*** Available data ***
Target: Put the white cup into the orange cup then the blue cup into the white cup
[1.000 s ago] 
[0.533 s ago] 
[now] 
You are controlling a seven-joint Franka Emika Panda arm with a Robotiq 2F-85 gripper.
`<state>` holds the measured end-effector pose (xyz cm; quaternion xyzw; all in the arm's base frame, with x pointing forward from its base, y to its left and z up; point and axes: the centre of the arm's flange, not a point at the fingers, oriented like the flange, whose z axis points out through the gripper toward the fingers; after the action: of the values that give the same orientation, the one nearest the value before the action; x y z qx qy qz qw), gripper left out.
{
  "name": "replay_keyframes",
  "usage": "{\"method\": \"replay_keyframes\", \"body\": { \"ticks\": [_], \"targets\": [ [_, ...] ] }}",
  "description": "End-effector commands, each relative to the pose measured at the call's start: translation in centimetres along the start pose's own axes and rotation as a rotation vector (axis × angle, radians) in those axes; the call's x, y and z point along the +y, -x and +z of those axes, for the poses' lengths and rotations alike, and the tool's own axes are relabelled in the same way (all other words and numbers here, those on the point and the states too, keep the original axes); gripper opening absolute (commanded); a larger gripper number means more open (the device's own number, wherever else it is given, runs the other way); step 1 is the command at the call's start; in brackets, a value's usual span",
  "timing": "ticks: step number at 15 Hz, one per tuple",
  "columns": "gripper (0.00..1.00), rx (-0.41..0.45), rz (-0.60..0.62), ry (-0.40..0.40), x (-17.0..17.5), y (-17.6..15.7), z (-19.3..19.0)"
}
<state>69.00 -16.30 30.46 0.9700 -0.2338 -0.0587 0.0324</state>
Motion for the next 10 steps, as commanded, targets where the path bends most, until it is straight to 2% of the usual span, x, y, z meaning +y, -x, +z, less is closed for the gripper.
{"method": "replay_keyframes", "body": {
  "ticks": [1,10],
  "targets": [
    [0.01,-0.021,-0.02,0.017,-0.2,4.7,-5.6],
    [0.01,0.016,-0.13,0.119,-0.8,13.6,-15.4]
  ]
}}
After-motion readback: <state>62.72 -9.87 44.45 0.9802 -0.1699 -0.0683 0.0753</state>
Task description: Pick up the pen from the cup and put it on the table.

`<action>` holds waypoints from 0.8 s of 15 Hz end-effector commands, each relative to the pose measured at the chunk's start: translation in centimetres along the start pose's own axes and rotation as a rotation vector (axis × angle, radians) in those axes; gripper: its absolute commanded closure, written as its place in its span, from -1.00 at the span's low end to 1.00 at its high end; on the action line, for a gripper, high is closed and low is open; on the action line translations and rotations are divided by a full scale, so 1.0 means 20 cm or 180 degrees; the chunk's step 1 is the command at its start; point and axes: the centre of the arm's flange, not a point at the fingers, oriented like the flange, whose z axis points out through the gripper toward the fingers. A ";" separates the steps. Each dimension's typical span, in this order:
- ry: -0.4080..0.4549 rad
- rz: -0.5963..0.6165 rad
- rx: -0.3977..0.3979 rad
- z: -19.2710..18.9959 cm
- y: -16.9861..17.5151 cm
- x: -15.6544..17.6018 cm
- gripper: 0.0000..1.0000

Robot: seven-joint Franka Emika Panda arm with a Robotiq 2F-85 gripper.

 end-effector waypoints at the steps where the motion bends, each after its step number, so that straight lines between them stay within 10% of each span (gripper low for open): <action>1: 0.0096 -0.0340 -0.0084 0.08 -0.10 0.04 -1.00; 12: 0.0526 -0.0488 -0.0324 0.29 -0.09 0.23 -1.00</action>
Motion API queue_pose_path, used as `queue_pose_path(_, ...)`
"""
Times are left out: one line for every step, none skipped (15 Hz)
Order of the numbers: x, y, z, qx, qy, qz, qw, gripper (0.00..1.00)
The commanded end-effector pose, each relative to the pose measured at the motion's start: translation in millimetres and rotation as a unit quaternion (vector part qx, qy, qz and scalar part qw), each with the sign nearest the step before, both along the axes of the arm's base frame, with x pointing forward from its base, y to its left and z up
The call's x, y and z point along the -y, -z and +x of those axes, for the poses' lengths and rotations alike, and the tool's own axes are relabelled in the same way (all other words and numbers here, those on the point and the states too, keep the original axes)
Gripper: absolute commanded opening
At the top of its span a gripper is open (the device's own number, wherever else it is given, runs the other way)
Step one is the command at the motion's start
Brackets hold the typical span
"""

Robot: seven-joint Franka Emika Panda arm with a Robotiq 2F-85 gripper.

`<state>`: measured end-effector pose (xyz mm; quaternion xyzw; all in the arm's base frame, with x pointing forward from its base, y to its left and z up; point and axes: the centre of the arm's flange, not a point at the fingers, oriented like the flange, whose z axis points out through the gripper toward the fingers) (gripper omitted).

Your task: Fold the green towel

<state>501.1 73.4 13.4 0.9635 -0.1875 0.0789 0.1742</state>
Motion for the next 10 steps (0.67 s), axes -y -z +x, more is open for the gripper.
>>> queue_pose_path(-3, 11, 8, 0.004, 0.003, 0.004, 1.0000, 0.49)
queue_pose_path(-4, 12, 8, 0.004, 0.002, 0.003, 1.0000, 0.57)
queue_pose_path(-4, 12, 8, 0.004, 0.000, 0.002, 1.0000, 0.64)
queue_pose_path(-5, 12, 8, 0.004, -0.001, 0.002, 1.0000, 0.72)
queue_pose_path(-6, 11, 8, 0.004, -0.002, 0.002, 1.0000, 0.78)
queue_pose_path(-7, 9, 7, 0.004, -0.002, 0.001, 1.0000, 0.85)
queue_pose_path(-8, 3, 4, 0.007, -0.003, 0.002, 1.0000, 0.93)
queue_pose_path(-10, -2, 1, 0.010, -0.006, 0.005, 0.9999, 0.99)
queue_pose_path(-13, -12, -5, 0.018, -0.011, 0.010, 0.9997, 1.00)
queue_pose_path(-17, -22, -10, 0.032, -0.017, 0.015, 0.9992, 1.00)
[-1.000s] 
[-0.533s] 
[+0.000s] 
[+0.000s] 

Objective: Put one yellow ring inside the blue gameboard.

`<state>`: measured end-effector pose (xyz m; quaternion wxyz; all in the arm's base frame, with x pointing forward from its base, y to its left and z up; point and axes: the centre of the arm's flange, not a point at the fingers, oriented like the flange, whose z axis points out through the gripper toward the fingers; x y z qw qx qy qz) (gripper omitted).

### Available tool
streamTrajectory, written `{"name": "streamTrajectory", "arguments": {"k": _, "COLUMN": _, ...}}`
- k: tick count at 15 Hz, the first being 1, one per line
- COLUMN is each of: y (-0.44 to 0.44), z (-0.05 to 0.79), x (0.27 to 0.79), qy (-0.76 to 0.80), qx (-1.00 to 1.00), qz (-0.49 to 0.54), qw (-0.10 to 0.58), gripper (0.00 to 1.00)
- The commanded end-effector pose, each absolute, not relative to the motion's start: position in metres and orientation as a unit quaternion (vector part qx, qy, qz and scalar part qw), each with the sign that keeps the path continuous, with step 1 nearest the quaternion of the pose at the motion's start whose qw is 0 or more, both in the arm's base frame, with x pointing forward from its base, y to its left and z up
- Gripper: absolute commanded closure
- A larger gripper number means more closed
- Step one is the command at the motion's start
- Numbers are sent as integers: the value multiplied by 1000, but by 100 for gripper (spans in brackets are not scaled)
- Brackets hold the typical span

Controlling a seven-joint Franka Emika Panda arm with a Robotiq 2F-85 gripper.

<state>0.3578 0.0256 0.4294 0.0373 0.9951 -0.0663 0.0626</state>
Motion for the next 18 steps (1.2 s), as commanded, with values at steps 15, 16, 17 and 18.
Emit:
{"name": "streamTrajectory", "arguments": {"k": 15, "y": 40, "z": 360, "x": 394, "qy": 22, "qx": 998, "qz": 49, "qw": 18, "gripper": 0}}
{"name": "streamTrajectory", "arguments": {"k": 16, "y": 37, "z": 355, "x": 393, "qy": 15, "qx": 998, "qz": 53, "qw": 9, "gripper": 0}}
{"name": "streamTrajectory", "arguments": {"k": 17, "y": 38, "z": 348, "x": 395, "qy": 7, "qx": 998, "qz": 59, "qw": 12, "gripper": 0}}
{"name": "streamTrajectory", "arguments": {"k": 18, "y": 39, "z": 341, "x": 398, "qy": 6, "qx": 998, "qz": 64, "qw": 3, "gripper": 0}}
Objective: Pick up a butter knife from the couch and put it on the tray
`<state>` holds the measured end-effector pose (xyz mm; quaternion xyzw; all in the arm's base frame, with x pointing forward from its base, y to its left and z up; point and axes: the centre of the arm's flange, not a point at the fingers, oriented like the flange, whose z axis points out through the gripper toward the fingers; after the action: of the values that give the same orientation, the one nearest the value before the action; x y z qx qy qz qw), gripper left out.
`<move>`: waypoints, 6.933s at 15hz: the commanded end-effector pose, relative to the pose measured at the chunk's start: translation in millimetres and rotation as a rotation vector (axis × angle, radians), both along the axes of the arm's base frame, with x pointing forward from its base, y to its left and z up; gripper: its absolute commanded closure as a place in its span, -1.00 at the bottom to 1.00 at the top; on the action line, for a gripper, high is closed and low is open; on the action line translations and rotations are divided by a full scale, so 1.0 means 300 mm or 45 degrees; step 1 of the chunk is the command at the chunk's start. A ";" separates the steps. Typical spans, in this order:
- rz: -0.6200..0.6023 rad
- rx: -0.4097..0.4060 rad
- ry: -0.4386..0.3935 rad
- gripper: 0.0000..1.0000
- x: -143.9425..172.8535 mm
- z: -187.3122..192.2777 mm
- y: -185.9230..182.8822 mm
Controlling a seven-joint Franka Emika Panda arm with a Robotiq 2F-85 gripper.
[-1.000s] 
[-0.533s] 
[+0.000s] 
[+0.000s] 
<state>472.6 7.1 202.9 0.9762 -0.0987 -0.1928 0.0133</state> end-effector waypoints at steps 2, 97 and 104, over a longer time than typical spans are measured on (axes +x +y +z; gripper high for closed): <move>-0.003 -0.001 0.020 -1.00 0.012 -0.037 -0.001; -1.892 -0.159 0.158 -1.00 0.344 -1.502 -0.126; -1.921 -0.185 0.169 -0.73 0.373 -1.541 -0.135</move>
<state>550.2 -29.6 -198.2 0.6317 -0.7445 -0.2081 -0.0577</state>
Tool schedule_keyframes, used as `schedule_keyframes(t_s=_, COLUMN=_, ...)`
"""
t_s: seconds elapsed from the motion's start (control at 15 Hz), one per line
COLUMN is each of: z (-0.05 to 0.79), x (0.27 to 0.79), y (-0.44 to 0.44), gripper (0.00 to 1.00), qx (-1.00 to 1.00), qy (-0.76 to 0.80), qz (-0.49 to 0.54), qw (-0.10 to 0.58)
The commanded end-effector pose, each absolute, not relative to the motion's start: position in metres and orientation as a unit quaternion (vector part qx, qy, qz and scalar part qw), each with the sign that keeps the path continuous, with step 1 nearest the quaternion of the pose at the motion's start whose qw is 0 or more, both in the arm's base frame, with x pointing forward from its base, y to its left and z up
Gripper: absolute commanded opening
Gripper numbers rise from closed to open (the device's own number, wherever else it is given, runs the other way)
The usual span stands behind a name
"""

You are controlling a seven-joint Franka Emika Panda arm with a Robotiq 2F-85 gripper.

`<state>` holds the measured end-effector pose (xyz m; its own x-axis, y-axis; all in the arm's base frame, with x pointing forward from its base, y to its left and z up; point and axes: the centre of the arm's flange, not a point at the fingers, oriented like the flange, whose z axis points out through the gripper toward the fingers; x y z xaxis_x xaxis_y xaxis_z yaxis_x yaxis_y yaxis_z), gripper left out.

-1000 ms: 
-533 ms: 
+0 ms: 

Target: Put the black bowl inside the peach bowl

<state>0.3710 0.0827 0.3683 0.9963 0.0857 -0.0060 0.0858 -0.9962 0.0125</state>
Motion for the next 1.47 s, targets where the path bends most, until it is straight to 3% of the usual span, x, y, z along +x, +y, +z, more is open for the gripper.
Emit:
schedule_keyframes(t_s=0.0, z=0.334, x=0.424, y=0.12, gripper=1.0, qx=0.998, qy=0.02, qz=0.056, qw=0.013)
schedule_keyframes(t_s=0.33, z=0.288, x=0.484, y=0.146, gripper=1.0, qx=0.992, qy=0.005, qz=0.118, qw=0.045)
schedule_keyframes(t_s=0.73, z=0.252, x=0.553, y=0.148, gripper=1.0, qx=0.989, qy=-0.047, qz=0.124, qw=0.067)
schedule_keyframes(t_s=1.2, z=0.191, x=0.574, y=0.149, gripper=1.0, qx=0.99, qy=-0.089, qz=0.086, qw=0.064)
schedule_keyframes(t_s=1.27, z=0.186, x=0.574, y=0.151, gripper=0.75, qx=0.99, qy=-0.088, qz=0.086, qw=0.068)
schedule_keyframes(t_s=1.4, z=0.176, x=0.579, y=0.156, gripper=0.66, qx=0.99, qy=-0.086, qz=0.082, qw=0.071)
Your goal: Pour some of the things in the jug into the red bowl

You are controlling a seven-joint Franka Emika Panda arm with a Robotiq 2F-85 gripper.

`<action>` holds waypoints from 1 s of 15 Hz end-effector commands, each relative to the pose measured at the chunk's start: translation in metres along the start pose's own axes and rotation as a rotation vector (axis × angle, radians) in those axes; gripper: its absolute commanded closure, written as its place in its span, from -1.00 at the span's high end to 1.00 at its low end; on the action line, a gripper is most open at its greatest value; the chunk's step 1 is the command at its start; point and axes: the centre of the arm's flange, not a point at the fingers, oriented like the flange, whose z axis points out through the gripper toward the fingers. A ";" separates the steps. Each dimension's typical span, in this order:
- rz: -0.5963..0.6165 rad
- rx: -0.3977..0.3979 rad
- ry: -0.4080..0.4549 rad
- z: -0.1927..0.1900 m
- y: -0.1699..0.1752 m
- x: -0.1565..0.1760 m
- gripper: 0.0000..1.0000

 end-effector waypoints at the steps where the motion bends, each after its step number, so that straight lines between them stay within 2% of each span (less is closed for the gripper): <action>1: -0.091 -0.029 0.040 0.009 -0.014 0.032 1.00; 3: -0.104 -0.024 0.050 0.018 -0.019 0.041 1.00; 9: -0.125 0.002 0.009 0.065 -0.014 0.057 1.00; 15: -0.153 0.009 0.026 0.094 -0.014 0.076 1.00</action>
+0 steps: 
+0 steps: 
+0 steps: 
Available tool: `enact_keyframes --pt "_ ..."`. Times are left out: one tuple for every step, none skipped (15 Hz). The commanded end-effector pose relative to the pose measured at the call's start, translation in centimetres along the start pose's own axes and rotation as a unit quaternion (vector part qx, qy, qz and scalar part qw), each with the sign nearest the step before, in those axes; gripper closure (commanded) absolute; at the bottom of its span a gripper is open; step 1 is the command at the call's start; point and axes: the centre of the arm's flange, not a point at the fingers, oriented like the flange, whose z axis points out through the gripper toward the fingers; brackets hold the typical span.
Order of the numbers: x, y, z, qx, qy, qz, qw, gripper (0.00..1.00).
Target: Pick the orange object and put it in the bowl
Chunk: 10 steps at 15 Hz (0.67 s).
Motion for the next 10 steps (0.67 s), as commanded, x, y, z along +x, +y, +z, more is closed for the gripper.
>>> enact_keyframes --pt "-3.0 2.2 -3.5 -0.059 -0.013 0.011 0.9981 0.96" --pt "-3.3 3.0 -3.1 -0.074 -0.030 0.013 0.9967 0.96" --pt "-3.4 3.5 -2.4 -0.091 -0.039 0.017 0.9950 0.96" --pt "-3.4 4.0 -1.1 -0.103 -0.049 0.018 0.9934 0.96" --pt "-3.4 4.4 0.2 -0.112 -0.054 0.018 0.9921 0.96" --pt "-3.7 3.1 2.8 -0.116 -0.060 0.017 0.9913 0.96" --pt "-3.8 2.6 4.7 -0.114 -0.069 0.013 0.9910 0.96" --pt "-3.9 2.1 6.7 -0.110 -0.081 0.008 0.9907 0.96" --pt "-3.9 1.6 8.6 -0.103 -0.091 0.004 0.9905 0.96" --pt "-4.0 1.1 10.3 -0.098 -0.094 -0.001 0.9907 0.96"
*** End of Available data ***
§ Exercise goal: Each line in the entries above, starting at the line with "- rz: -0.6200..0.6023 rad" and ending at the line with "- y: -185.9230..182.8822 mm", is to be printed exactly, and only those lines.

§ Answer to this problem:
- rz: -0.6200..0.6023 rad
- rx: -0.4097..0.4060 rad
- ry: -0.4386..0.3935 rad
- gripper: 0.0000..1.0000
- x: -143.9425..172.8535 mm
- z: -187.3122..192.2777 mm
- y: -185.9230..182.8822 mm

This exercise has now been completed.